### Work item
Could you write out the listing below again, exactly?
###
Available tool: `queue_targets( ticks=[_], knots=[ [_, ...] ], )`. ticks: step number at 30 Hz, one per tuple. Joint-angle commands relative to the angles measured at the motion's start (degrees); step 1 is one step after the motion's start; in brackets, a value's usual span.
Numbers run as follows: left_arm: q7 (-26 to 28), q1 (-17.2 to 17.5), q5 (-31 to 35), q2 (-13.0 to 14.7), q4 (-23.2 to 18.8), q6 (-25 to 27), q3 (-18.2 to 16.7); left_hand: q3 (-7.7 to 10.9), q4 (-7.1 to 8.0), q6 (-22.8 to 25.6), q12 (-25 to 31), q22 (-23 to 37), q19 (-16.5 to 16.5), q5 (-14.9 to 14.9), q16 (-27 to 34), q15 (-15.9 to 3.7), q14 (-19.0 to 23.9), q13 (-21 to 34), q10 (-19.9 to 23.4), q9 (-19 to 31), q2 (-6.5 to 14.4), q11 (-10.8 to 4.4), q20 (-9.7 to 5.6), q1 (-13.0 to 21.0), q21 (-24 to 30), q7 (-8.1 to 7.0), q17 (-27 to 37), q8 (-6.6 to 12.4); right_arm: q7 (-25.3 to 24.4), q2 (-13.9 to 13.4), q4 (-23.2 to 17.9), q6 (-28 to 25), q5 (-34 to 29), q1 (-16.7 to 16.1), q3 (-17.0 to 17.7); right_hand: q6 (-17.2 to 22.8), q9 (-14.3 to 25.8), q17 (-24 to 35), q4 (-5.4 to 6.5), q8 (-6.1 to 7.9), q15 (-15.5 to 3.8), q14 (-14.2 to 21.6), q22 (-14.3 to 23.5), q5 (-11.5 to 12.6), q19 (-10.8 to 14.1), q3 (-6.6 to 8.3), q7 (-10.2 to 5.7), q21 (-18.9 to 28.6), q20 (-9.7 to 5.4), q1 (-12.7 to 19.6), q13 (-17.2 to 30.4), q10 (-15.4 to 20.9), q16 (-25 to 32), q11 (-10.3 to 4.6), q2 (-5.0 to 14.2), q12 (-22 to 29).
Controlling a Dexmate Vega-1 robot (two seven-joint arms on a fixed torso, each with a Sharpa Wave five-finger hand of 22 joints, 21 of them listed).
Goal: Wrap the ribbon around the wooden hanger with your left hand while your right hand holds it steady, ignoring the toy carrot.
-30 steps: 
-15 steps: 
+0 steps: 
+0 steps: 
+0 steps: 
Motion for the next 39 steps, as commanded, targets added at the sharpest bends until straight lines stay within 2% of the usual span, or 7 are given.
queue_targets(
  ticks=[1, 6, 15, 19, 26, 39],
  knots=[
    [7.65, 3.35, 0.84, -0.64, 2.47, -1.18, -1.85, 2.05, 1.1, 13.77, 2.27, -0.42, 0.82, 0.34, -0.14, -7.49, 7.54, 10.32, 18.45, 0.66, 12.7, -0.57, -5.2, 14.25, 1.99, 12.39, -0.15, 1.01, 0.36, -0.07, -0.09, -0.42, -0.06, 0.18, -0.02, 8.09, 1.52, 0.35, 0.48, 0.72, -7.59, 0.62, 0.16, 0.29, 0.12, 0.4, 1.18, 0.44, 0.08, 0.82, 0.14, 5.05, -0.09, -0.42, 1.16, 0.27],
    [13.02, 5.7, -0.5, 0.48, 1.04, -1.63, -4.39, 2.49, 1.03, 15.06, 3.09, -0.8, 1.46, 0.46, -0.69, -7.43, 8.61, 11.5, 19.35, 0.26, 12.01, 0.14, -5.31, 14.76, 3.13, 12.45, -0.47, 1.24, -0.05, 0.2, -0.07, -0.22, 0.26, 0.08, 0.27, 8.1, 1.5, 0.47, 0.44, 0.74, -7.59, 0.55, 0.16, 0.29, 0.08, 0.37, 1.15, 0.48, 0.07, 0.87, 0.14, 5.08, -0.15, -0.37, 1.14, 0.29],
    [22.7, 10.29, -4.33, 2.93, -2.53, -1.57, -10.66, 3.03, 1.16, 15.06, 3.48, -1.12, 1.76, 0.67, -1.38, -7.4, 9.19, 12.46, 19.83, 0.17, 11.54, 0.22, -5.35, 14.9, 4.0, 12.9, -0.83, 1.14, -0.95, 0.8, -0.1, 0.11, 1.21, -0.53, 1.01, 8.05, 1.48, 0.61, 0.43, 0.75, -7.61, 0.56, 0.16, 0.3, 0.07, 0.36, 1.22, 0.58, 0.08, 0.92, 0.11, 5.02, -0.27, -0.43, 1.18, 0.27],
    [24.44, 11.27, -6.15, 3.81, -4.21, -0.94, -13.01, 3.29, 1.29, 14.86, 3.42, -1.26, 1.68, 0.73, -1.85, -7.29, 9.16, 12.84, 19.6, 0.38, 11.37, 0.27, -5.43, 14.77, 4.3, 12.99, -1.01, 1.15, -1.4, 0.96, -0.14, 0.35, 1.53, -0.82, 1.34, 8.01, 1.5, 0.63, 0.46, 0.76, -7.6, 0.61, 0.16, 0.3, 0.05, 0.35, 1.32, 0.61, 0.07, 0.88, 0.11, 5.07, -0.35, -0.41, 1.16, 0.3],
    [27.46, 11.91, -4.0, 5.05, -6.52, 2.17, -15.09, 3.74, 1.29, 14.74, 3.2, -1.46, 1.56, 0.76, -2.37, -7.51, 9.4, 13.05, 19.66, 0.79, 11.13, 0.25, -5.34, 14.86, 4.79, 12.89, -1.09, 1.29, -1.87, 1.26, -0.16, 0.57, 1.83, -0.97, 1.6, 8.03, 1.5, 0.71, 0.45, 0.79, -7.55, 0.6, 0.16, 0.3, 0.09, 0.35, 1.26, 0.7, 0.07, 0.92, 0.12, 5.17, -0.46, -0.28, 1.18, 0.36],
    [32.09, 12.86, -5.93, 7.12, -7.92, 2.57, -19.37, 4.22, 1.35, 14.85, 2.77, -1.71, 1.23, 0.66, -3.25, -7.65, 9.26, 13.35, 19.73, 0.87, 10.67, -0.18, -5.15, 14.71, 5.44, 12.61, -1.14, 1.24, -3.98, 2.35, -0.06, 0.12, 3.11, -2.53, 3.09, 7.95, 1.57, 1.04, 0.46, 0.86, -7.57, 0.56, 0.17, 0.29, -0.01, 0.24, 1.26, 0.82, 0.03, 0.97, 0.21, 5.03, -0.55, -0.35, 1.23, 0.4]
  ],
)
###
### Exercise result
Available tool: `queue_targets( ticks=[_], knots=[ [_, ...] ], )`. ticks: step number at 30 Hz, one per tuple. Joint-angle commands relative to the angles measured at the motion's start (degrees); step 1 is one step after the motion's start; in brackets, a value's usual span.
Numbers run as follows: left_arm: q7 (-26 to 28), q1 (-17.2 to 17.5), q5 (-31 to 35), q2 (-13.0 to 14.7), q4 (-23.2 to 18.8), q6 (-25 to 27), q3 (-18.2 to 16.7); left_hand: q3 (-7.7 to 10.9), q4 (-7.1 to 8.0), q6 (-22.8 to 25.6), q12 (-25 to 31), q22 (-23 to 37), q19 (-16.5 to 16.5), q5 (-14.9 to 14.9), q16 (-27 to 34), q15 (-15.9 to 3.7), q14 (-19.0 to 23.9), q13 (-21 to 34), q10 (-19.9 to 23.4), q9 (-19 to 31), q2 (-6.5 to 14.4), q11 (-10.8 to 4.4), q20 (-9.7 to 5.6), q1 (-13.0 to 21.0), q21 (-24 to 30), q7 (-8.1 to 7.0), q17 (-27 to 37), q8 (-6.6 to 12.4); right_arm: q7 (-25.3 to 24.4), q2 (-13.9 to 13.4), q4 (-23.2 to 17.9), q6 (-28 to 25), q5 (-34 to 29), q1 (-16.7 to 16.1), q3 (-17.0 to 17.7); right_hand: q6 (-17.2 to 22.8), q9 (-14.3 to 25.8), q17 (-24 to 35), q4 (-5.4 to 6.5), q8 (-6.1 to 7.9), q15 (-15.5 to 3.8), q14 (-14.2 to 21.6), q22 (-14.3 to 23.5), q5 (-11.5 to 12.6), q19 (-10.8 to 14.1), q3 (-6.6 to 8.3), q7 (-10.2 to 5.7), q21 (-18.9 to 28.6), q20 (-9.7 to 5.4), q1 (-12.7 to 19.6), q13 (-17.2 to 30.4), q10 (-15.4 to 20.9), q16 (-25 to 32), q11 (-10.3 to 4.6), q2 (-5.0 to 14.2), q12 (-22 to 29).
Controlling a Dexmate Vega-1 robot (two seven-joint arms on a fixed torso, each with a Sharpa Wave five-finger hand of 22 joints, 21 of them listed).
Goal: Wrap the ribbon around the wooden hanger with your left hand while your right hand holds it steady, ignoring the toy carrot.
-30 steps: 
-15 steps: 
+0 steps: 
+0 steps: 
+0 steps: 
Motion for the next 39 steps, as commanded, targets added at the sharpest bends until straight lines stay within 2% of the usual span, or 7 are given.
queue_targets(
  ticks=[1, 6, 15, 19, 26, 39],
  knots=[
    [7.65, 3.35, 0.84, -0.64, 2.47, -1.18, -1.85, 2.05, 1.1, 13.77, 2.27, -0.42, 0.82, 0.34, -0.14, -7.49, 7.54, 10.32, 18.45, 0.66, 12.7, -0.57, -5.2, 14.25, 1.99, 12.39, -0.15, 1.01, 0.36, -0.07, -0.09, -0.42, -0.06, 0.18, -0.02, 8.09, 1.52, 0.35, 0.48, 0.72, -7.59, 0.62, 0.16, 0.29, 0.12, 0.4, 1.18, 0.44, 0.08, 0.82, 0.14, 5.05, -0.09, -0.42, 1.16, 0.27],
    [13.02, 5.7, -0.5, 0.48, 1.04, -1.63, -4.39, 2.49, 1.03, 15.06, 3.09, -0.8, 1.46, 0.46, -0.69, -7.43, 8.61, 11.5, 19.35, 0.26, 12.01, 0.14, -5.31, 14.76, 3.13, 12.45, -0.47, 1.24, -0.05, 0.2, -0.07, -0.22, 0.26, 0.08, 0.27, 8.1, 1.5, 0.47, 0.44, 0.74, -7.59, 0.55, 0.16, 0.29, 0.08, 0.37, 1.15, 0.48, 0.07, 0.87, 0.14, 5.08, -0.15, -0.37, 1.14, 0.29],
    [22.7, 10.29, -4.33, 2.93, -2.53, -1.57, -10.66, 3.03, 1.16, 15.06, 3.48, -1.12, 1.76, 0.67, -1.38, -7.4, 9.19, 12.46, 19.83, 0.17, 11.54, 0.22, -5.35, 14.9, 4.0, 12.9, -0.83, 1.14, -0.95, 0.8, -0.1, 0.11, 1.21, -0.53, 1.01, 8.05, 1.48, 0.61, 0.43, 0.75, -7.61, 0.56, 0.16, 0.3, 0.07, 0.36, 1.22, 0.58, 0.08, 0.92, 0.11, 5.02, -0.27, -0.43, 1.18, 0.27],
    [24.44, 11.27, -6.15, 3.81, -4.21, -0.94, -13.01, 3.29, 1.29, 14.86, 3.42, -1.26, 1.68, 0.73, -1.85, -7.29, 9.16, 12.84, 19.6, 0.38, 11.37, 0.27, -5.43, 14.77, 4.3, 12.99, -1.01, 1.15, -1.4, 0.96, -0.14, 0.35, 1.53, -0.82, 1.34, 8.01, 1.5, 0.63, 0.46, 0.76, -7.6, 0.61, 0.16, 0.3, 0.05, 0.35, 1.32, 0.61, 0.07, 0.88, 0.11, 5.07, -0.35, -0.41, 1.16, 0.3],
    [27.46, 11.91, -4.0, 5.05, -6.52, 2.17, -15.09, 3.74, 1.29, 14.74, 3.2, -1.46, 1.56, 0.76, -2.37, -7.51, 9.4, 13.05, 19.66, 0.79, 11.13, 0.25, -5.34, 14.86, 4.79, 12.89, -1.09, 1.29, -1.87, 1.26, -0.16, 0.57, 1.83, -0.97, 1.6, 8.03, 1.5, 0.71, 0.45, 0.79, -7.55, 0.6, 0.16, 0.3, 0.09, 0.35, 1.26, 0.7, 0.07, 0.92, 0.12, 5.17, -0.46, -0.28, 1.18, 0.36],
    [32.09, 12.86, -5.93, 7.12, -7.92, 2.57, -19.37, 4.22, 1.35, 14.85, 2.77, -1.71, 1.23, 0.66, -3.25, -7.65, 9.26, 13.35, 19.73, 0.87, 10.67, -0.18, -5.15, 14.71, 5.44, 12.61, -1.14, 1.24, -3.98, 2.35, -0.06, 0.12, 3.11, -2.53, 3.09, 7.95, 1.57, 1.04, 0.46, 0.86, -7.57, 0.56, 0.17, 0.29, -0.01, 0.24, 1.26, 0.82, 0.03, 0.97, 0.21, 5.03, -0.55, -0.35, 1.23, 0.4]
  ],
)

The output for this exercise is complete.